- About this exercise:
Filter the records below for the word "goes". Keep each line that has it.

#### Exercise data

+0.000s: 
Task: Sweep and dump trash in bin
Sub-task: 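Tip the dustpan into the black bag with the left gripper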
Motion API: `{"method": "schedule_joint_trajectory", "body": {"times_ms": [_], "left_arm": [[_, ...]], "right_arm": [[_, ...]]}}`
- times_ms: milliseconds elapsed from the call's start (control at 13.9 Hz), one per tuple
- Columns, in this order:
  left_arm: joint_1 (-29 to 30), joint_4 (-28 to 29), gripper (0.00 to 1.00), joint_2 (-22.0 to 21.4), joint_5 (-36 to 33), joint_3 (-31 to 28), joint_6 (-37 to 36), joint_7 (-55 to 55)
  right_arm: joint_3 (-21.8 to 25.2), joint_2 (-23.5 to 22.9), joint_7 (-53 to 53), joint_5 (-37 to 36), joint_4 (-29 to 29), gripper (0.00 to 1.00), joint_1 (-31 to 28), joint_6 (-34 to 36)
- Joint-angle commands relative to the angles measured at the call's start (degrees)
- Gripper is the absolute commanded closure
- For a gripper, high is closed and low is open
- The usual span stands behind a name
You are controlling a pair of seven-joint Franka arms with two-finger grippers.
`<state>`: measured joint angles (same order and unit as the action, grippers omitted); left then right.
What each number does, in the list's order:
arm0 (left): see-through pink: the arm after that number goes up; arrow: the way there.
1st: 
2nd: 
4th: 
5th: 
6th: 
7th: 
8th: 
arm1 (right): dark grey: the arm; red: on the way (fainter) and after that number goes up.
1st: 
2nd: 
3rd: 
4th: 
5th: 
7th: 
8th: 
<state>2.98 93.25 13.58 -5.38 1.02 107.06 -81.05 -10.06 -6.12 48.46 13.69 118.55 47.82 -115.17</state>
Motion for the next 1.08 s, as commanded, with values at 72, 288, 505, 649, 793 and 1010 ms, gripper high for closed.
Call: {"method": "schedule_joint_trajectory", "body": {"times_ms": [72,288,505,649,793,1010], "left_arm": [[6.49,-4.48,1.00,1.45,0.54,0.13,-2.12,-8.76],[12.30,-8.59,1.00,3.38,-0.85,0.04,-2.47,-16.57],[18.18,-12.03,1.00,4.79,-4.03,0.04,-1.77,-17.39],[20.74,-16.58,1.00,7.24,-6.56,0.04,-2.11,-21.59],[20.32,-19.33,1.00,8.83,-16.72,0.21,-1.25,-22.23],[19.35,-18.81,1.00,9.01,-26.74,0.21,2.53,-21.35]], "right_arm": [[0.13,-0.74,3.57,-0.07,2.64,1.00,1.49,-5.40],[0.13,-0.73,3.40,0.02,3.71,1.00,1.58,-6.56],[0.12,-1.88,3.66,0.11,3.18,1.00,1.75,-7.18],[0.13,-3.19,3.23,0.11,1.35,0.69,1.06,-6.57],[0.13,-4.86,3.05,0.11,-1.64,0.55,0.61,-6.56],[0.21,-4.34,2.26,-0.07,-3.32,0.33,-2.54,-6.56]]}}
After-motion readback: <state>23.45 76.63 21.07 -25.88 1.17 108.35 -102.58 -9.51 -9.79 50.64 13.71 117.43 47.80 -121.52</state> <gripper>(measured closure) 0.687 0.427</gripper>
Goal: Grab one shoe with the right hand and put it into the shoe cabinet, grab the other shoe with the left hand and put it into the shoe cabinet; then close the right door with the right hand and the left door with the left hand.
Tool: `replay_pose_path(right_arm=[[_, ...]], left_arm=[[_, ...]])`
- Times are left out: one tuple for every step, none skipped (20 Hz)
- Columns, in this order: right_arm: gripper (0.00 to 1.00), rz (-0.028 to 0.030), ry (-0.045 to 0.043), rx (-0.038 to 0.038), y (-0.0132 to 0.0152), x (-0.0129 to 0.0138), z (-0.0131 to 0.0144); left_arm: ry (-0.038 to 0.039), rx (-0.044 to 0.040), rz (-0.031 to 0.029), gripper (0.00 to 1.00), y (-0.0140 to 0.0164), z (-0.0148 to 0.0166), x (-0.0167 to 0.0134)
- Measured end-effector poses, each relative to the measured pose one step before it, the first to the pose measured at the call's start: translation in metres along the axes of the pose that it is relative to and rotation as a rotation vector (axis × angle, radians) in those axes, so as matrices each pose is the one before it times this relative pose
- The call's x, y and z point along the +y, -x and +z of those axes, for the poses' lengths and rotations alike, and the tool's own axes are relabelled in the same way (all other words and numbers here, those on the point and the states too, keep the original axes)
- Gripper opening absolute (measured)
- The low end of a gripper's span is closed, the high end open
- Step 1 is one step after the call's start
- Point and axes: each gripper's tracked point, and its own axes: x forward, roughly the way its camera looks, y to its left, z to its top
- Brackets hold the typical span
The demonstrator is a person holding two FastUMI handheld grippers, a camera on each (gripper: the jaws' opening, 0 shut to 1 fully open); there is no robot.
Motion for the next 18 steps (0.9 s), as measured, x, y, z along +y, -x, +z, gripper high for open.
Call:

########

- Answer to this task:
arm0 (left): see-through pink: the arm after that number goes up; arrow: the way there.
arm1 (right): dark grey: the arm; red: on the way (fainter) and after that number goes up.

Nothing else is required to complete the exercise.